8. Selon le liquidateur, l'actif disponible était inexistant, les relevés bancaires du compte professionnel appartenant à l'appelante faisant apparaître un solde débiteur s'élevant à la somme de 75 375,01 euros à la date du 1er juillet 2023.
9. Les appelants répliquent que le passif lié aux dettes fiscales de la SAS Apprenti Webeur ne peut s'analyser en un passif exigible puisqu'il faisait l'objet d'un plan d'apurement accordant leur échelonnement et plaident, en outre, qu'entre les mois de juin et juillet 2023, cette société avait une activité soutenue et qu'elle réalisait, respectivement, sur ces deux mois, des ventes à hauteur de 91 941,79 euros et 65 951,84 euros.

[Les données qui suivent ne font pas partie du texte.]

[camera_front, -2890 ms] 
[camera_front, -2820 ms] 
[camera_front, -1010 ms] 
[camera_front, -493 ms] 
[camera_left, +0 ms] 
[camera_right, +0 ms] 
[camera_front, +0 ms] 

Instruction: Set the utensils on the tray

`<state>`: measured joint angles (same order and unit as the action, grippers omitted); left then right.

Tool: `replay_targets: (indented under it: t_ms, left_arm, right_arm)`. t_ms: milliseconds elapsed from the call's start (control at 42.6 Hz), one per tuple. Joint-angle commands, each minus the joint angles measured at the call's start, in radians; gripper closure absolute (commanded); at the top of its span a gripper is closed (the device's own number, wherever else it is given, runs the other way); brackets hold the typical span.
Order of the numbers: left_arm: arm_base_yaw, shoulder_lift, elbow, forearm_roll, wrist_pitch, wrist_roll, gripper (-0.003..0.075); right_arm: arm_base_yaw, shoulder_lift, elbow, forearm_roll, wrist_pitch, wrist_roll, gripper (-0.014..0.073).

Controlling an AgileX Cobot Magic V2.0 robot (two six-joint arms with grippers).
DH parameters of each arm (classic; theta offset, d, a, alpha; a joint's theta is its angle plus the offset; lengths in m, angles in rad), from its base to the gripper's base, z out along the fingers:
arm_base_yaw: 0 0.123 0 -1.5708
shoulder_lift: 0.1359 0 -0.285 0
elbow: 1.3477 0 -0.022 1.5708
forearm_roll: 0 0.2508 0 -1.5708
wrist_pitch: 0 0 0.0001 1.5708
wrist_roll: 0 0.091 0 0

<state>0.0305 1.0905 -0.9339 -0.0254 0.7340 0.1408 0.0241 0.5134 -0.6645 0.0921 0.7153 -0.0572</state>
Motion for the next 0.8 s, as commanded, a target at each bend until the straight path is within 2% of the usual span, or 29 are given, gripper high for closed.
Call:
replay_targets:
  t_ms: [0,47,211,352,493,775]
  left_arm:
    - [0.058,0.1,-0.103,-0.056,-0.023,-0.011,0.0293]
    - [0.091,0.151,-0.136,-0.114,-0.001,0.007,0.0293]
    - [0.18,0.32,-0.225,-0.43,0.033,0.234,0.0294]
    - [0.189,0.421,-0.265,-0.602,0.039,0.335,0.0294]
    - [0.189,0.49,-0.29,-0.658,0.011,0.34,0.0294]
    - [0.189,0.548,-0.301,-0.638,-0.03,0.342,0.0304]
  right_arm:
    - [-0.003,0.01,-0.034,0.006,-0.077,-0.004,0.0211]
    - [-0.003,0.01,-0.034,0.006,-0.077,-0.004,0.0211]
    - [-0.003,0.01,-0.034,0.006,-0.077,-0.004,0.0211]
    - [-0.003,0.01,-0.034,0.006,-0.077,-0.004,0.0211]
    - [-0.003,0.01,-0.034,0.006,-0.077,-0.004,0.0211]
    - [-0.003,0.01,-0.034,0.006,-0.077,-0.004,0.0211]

10. S'agissant du solde de ses comptes de la SAS Apprenti Webeur, les appelants soutiennent que dès lors qu'elle bénéficiait d'une autorisation de découvert de 75 000 euros, son solde débiteur au 31 juillet 2025, qui ne dépassait pas ladite autorisation, ne pouvait, en conséquence, constituer un passif exigible. Il en serait de même (absence d'exigibilité) des autres créances invoquées.
Sur ce, la cour
11. En l'état des productions, le passif exigible au 1er juillet 2023 est d'un montant de 186 710,52 euros (181 146,52 euros de créances fiscales et sociales, 480 euros au titre de la facture Abdragogy, celle de Mme [F] [G] à hauteur de 710 euros, 4 374 euros en ce qui concerne la créance de la société Segid) alors que l'actif disponible est inexistant, étant précisé qu'aucune convention de « découvert autorisé » n'est produite, un échange de mails avec un banquier étant insuffisant à cet égard.
12. La SELARL [T] [B] [Y] rapporte donc la preuve, à cette date du 1er juillet 2023, de l'état de cessation des paiements de la SAS Apprenti Webeur.
13. Le jugement sera confirmé en toutes ses dispositions.
PAR CES MOTIFS
La cour,
Confirme le jugement déféré en toutes ses dispositions,
Y ajoutant,
Déclare le présent arrêt opposable à M. [P] [M], et rejette sa demande d'être mis hors de cause,
Déboute M. [P] [M] et la SAS Apprenti Webeur de leur demande au titre des frais irrépétibles,
Dit que les dépens seront employés en frais de procédure collective.